Deflate error after all content was received #2719

clbr · 2018-07-07T16:24:08Z

I did this

curl -o test -k https://stooq.com/q/?s=cbl_e.us -v --compressed

Ever since dbcced8, this download fails with "curl: (23) Failed writing data".

I expected the following

Successful download. It may be curl's or Apache's bug, but in either case curl should handle it gracefully.

curl/libcurl version

curl 7.61.0-DEV (x86_64-unknown-linux-gnu) libcurl/7.61.0-DEV OpenSSL/1.0.2o zlib/1.2.3 librtmp/2.3
Release-Date: [unreleased]
Protocols: dict file ftp ftps gopher http https imap imaps pop3 pop3s rtmp rtsp smb smbs smtp smtps telnet tftp
Features: Largefile NTLM NTLM_WB SSL libz TLS-SRP UnixSockets HTTPS-proxy

operating system

Linux x86_64

The text was updated successfully, but these errors were encountered:

bagder · 2018-07-07T20:08:17Z

in either case curl should handle it gracefully

If this is a broken stream then curl should report error and not silently ignore it. (I'm not saying it is, as I haven't researched it deeper.)

When I try that command line I get a test file in my directory that is 146222 bytes big which looks like it could be the whole file so the error could be something in the final bits of the stream...
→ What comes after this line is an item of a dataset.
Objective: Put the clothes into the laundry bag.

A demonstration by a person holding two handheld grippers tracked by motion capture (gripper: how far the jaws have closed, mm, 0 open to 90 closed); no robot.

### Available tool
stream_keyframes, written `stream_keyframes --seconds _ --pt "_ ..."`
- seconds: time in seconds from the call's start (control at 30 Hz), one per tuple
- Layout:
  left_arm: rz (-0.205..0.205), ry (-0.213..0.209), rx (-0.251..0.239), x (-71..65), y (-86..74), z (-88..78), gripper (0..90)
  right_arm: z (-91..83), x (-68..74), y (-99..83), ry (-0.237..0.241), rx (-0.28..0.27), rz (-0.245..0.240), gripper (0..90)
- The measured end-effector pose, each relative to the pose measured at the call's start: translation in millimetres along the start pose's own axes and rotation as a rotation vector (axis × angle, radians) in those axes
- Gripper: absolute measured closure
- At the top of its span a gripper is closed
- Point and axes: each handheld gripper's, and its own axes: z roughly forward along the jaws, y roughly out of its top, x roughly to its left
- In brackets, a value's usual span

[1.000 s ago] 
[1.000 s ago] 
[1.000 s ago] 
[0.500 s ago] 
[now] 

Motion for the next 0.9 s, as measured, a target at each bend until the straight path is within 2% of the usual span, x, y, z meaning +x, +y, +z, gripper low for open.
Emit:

clbr · 2018-07-08T07:35:57Z

The error is annoying in a browser, since going to that page then throws up an error page instead of the page contents. Ignoring that error would be bad in contexts where it's more serious.

I added some printfs, and looks like it's because that commit removed the restarting support when the state was ZLIB_UNINIT. Is it legal to have multiple deflate streams?

bagder · 2018-07-08T21:56:08Z

@monnerat, can you figure out if there's anything we can improve here?

monnerat · 2018-07-09T12:14:08Z

This particular case uses the "deflate" algorithm in its deviant form (raw data), with 2 extra bytes appended (0x03, 0x00). The semantics of these bytes are unknown to me, but I can see they are constants even if the page content changes.

This was not detected before the commit mentioned above, since all trailing data were silently ignored, even if consisting of thousands of bytes.

Curl deals with 3 kinds of zlib-supported data:

Gzip data with header and trailer.
Normal deflate data (probably containing header and trailer).
Raw deflate data, as a fallback when initial normal deflate data parsing fails. This has no header/trailer. I've read long ago this was implemented to support lame M$ (IIS?) encoding, without further explanations.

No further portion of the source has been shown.